Your task | In your copy of the data below, reproduce every entry exactly and omit the pictures.

Entries taken from a collection |
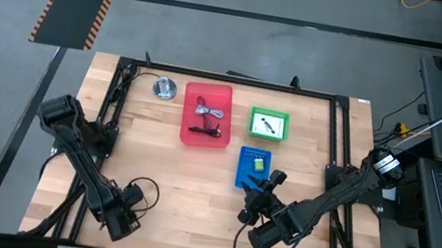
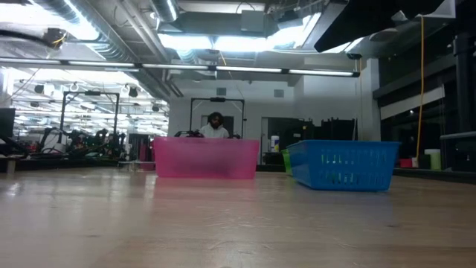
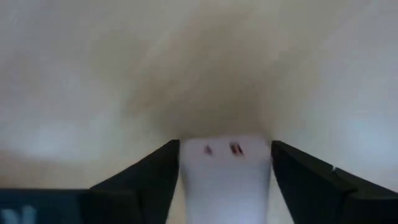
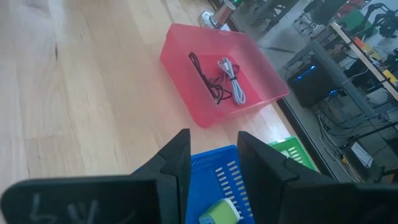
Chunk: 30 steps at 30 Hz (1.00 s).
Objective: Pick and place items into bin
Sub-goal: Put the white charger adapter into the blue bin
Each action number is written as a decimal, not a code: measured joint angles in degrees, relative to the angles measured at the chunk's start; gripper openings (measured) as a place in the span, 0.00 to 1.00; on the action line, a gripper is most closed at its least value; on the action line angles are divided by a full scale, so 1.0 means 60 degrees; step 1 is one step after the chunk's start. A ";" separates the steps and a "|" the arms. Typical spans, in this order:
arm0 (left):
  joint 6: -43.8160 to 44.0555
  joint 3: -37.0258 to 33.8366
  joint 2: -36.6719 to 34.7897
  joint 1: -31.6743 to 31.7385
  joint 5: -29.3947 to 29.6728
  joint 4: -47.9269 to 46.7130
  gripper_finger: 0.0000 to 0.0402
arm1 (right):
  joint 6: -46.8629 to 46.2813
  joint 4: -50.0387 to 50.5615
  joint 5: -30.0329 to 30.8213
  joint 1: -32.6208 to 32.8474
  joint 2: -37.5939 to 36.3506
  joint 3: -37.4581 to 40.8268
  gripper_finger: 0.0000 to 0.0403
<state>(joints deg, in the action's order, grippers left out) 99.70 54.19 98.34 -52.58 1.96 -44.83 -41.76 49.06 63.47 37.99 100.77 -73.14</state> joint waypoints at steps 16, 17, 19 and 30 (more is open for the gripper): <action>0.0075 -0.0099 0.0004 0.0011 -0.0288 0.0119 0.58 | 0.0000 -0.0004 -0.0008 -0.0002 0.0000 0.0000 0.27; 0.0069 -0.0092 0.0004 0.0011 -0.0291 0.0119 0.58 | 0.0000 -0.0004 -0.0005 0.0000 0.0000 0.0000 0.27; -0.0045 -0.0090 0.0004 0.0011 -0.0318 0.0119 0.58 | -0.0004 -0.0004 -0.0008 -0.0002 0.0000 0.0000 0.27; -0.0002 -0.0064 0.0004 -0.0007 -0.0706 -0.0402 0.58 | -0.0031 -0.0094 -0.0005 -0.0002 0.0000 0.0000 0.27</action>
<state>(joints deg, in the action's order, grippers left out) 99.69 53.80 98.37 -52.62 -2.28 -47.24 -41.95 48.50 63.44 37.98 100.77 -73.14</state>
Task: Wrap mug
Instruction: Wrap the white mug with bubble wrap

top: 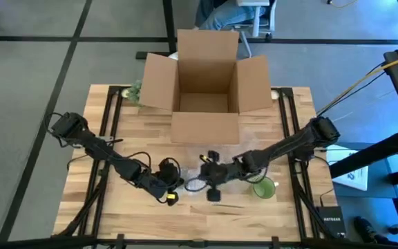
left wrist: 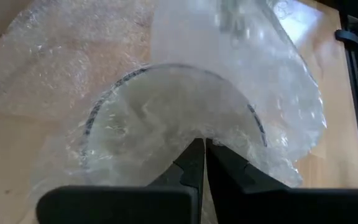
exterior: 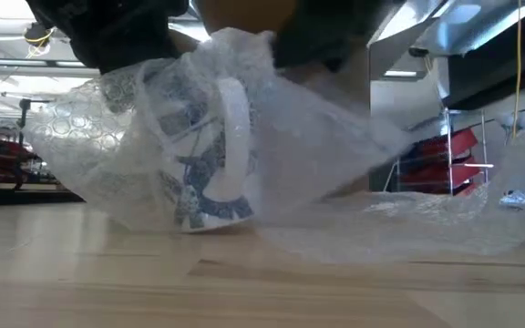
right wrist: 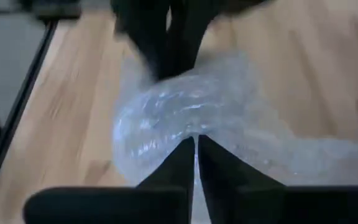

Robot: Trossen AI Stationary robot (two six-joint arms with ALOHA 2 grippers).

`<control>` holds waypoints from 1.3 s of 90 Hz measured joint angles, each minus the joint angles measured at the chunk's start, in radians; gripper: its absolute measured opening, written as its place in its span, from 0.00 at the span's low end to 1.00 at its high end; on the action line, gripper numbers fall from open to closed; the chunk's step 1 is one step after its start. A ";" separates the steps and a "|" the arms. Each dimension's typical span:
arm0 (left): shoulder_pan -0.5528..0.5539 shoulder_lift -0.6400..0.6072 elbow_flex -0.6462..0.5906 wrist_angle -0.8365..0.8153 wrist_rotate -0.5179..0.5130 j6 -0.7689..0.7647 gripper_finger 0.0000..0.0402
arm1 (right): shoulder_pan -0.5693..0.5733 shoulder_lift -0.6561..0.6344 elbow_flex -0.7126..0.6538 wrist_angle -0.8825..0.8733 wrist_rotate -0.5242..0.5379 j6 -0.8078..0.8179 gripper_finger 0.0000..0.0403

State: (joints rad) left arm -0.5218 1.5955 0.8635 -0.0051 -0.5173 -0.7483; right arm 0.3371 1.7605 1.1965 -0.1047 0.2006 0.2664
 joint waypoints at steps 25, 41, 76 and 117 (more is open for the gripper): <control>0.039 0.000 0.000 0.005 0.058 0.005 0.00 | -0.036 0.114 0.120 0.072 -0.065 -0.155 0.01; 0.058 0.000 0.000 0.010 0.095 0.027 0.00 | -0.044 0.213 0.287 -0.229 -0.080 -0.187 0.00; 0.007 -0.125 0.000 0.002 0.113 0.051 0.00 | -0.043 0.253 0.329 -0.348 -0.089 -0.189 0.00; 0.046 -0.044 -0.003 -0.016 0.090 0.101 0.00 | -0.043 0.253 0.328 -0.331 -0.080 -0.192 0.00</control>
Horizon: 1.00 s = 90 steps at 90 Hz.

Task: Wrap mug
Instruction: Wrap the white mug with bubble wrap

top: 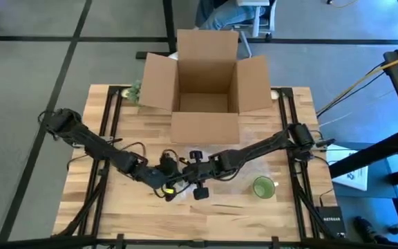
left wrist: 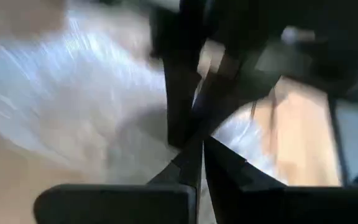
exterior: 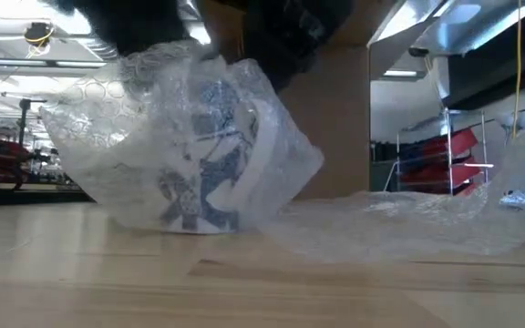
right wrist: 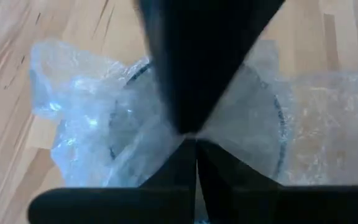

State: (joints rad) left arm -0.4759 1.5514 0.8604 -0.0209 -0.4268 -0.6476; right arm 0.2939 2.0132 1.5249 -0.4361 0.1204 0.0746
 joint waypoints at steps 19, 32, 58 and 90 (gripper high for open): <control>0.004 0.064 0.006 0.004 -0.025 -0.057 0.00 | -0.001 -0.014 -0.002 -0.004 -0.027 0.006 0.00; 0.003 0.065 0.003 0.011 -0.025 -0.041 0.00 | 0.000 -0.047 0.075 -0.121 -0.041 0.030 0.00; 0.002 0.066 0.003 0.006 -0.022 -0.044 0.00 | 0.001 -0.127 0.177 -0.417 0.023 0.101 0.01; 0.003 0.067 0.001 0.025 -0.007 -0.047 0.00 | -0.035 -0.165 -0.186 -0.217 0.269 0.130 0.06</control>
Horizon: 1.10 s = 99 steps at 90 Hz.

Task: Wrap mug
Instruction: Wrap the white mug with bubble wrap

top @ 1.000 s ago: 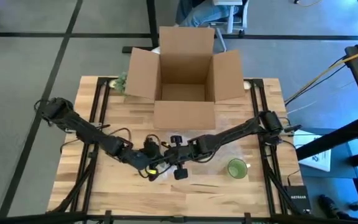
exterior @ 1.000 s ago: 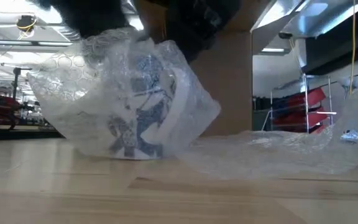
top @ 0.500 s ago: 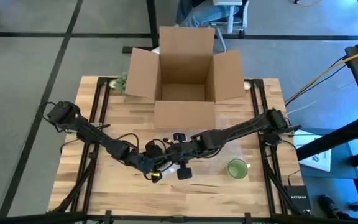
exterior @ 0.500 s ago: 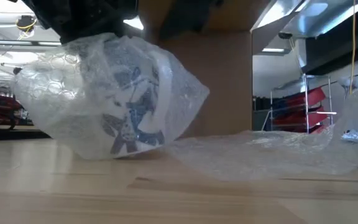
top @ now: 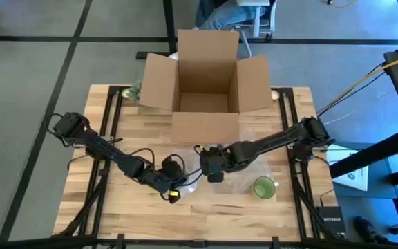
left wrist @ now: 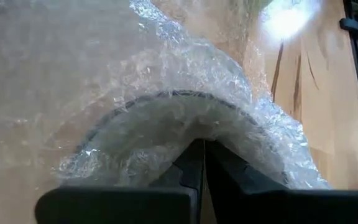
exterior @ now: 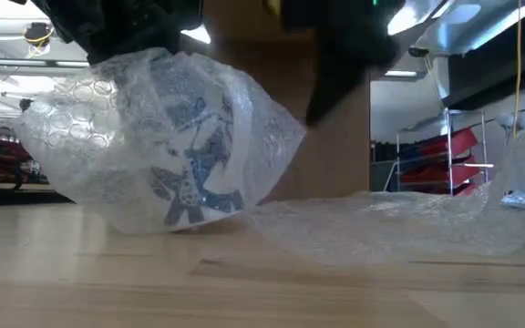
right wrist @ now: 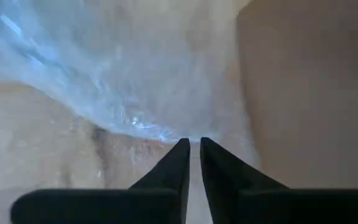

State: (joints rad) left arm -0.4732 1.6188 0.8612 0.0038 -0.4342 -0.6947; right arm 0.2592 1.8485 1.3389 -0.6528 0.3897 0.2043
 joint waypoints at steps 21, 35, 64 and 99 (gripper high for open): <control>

Task output |
Chunk: 30 steps at 30 Hz (1.00 s).
Objective: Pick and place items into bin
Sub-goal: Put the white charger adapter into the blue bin
Each action number is written as a decimal, not a code: measured joint angles in degrees, relative to the angles measured at the chunk's start; gripper openings (measured) as a place in the span, 0.00 to 1.00; on the action line, a gripper is most closed at its least value; on the action line angles are divided by a full scale, so 1.0 means 60 degrees; step 1 is one step after the chunk's start. A ";" separates the steps and a "|" the arms. Typical spans, in this order:
arm0 (left):
  joint 6: -43.8160 to 44.0555
  joint 3: -37.0258 to 33.8366
  joint 2: -36.6719 to 34.7897
  joint 1: -31.6743 to 31.7385
  joint 5: -29.3947 to 29.6728
  joint 4: -47.9269 to 46.7130
  gripper_finger: 0.0000 to 0.0402
arm1 (right):
  joint 6: -46.8629 to 46.2813
  joint 4: -50.0387 to 50.5615
  joint 5: -30.0329 to 30.8213
  joint 1: -32.6208 to 32.8474
  joint 2: -37.5939 to 36.3506
  joint 3: -37.4581 to 40.8268
  gripper_finger: 0.0000 to 0.0403
<state>(joints deg, in the action's order, grippers left out) 99.70 54.19 98.34 -52.58 1.96 -44.83 -41.76 49.06 63.47 37.99 100.77 -73.14</state> joint waypoints at steps 16, 17, 19 and 30 (more is open for the gripper): <action>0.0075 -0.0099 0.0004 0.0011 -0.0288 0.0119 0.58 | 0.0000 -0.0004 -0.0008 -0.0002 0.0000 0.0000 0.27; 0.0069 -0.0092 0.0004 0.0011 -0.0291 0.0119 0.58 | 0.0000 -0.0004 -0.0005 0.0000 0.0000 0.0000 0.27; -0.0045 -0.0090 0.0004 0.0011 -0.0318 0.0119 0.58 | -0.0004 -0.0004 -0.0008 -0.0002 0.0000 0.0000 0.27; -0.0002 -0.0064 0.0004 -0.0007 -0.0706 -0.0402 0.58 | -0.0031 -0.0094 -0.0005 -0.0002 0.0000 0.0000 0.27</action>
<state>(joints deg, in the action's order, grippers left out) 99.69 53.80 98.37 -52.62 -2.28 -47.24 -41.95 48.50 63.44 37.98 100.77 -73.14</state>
Task: Wrap mug
Instruction: Wrap the white mug with bubble wrap

top: 
left wrist: 
exterior: 
right wrist: 

Robot: Trossen AI Stationary robot (two six-joint arms with ALOHA 2 grippers).

`<control>` holds waypoints from 1.3 s of 90 Hz measured joint angles, each minus the joint angles measured at the chunk's start, in radians; gripper: its absolute measured opening, written as its place in its span, from 0.00 at the span's low end to 1.00 at its high end; on the action line, gripper numbers fall from open to closed; the chunk's step 1 is one step after its start. A ";" separates the steps and a "|" the arms. Each dimension's typical span:
arm0 (left): shoulder_pan -0.5528..0.5539 shoulder_lift -0.6400..0.6072 elbow_flex -0.6462..0.5906 wrist_angle -0.8365..0.8153 wrist_rotate -0.5179..0.5130 j6 -0.7689..0.7647 gripper_finger 0.0000..0.0402
arm1 (right): shoulder_pan -0.5693..0.5733 shoulder_lift -0.6561..0.6344 elbow_flex -0.7126..0.6538 wrist_angle -0.8825..0.8733 wrist_rotate -0.5242..0.5379 j6 -0.8078..0.8179 gripper_finger 0.0000..0.0403

State: (joints rad) left arm -0.5218 1.5955 0.8635 -0.0051 -0.5173 -0.7483; right arm 0.3371 1.7605 1.1965 -0.1047 0.2006 0.2664
 joint waypoints at steps 25, 41, 76 and 117 (more is open for the gripper): <control>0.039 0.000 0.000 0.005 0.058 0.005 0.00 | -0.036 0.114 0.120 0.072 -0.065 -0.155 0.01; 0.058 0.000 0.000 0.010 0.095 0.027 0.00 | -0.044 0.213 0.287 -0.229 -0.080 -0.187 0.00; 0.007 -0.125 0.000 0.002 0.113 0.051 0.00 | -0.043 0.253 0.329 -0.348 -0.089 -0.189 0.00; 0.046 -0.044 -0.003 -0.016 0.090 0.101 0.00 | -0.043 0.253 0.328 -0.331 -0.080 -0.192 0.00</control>
Horizon: 1.00 s = 90 steps at 90 Hz.

Task: Wrap mug
Instruction: Wrap the white mug with bubble wrap

top: 
left wrist: 
exterior: 
right wrist: 

State: (joints rad) left arm -0.4759 1.5514 0.8604 -0.0209 -0.4268 -0.6476; right arm 0.2939 2.0132 1.5249 -0.4361 0.1204 0.0746
 joint waypoints at steps 19, 32, 58 and 90 (gripper high for open): <control>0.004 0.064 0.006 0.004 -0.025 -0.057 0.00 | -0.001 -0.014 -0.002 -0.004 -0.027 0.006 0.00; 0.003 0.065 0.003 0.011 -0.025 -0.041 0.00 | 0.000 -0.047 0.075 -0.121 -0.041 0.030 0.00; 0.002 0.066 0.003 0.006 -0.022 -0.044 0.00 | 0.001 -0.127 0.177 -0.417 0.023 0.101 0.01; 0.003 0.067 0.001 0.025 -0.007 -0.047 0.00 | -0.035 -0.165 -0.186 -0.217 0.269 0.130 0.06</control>
Horizon: 1.10 s = 99 steps at 90 Hz.

Task: Wrap mug
Instruction: Wrap the white mug with bubble wrap

top @ 1.000 s ago: 
exterior @ 1.000 s ago: 
top @ 0.500 s ago: 
exterior @ 0.500 s ago: 
top @ now: 
left wrist @ now: 
exterior @ now: 
right wrist @ now: 

State: (joints rad) left arm -0.4732 1.6188 0.8612 0.0038 -0.4342 -0.6947; right arm 0.2592 1.8485 1.3389 -0.6528 0.3897 0.2043
 joint waypoints at steps 21, 35, 64 and 99 (gripper high for open): <control>

No more is needed for this answer.